After the coals got going more, the charcoal smoke died down, and I was able to successfully smoke some BB's in the afternoon.  These turned out very well.  Here is what my thought is on the situation, and I am open to suggesstions, just want to know if I am on the right track.   Addressing the smoke situation first, I believe with the amount of charcoal I had in the smoker, I had enough going, and continually lighting in the smoker, that I was eventually able to bring the smoker up to temp, but the coals may not have been burning hot enough to actually burn the wood effectively.  I would be better off to use a smaller amount of coals, and make sure they are more fully lit before I place the meat on the smoker to eliminate the charcoal smoke, and be able to utilize the wood smoke.

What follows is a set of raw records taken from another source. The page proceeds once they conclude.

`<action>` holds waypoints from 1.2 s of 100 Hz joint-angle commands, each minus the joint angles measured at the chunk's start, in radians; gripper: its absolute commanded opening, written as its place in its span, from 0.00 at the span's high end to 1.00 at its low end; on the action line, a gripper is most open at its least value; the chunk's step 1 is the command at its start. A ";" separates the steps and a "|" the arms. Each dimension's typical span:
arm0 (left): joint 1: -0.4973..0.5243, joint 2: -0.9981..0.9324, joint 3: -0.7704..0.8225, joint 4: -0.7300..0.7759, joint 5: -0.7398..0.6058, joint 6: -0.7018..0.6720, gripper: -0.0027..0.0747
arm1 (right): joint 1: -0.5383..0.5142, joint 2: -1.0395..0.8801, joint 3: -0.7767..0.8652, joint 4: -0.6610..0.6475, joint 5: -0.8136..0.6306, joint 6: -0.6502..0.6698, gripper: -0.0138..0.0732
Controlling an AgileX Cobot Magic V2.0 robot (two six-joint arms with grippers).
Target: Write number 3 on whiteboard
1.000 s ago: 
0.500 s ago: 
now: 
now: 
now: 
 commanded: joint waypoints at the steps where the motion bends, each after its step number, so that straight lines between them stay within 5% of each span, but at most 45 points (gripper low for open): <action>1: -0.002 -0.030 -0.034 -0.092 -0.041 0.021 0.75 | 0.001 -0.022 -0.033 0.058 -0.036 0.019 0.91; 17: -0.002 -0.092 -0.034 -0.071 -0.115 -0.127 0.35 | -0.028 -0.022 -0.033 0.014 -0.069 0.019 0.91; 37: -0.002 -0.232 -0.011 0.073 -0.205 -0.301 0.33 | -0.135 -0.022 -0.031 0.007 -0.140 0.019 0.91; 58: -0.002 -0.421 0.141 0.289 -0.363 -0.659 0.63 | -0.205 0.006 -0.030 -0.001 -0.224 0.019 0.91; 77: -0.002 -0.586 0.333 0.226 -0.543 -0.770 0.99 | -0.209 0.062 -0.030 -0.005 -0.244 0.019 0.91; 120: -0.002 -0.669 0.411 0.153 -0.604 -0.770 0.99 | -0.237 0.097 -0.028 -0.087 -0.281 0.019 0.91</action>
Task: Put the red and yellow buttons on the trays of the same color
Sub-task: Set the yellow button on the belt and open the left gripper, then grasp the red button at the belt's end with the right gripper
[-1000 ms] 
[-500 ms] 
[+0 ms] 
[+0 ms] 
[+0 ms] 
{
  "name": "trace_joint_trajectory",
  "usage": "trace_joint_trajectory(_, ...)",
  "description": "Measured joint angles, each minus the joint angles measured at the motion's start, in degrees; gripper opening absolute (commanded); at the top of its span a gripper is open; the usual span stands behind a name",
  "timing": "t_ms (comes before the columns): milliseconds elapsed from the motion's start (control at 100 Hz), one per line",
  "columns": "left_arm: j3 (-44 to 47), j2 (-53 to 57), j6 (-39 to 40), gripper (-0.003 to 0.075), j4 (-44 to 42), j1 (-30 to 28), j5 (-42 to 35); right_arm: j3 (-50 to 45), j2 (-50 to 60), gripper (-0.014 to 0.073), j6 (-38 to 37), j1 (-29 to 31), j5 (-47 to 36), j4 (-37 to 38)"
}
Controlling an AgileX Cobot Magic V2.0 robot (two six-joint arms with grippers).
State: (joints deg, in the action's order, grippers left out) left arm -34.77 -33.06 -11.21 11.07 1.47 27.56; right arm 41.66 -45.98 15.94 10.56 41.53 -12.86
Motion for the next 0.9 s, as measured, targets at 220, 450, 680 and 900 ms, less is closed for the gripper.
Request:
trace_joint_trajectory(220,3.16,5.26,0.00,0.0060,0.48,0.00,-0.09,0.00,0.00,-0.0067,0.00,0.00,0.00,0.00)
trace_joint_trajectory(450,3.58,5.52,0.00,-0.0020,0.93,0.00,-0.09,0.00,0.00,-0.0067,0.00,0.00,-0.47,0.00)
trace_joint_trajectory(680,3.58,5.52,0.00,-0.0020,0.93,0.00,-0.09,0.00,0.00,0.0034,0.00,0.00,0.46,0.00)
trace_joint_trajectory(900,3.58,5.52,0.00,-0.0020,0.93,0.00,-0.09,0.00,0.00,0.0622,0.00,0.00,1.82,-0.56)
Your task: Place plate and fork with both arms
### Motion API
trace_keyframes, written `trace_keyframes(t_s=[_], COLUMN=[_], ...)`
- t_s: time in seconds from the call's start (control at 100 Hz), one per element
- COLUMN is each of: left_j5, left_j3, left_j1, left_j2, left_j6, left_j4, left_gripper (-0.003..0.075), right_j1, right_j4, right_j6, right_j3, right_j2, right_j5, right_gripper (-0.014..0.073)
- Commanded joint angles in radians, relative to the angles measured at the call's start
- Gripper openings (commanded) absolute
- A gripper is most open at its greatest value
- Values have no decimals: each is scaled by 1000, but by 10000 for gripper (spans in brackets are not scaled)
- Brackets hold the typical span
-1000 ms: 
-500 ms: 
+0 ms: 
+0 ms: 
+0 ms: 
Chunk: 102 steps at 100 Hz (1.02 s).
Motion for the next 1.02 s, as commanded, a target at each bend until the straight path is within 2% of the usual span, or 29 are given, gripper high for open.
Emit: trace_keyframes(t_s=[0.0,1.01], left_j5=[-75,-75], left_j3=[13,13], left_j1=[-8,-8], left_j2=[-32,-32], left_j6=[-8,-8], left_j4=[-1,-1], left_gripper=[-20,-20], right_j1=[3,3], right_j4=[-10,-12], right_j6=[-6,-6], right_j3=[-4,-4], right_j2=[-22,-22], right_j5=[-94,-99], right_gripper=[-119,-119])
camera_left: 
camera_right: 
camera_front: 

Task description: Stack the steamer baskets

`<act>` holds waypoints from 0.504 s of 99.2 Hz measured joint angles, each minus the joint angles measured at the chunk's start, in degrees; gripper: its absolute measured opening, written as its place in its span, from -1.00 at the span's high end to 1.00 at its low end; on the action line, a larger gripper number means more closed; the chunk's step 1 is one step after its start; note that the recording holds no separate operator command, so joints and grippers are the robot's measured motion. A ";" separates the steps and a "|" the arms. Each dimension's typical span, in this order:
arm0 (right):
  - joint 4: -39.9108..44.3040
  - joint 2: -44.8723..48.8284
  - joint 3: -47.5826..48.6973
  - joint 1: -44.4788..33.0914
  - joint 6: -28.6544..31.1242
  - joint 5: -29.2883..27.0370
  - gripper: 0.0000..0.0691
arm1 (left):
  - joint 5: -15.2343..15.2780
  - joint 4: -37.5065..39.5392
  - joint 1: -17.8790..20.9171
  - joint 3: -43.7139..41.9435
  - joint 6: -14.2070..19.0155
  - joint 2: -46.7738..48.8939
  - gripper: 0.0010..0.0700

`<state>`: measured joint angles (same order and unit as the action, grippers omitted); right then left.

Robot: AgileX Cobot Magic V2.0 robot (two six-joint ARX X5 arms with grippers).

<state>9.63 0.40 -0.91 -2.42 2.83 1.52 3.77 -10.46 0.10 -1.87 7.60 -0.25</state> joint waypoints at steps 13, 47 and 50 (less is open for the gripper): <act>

As for the temperature stall, I am not sure what I am doing wrong.  I am trying to eliminate getting the smoker too hot, as I dont want to deal with bringing the temp back down.  Should I get the temperature of the smoker hotter than I want it initially before I put the meat on?  I had the meat out of the fridge for about an hr, before I put it in the smoker, and still had the temp stall.  I eventually get it there, but figured it would not take so long to get the temp up.  Any thoughts and comments are appreciated.  Thanks

Hope I remembered all the specific details!


----------



## fpnmf (May 29, 2011)

Try putting "WSM" in the handy dandy search tool up top!!!

Welcome..

This site has tons of info.

I would suggest you spend some time reading all the different forums and the WIKIs.

Then use the handy dandy search tool for specific interests!!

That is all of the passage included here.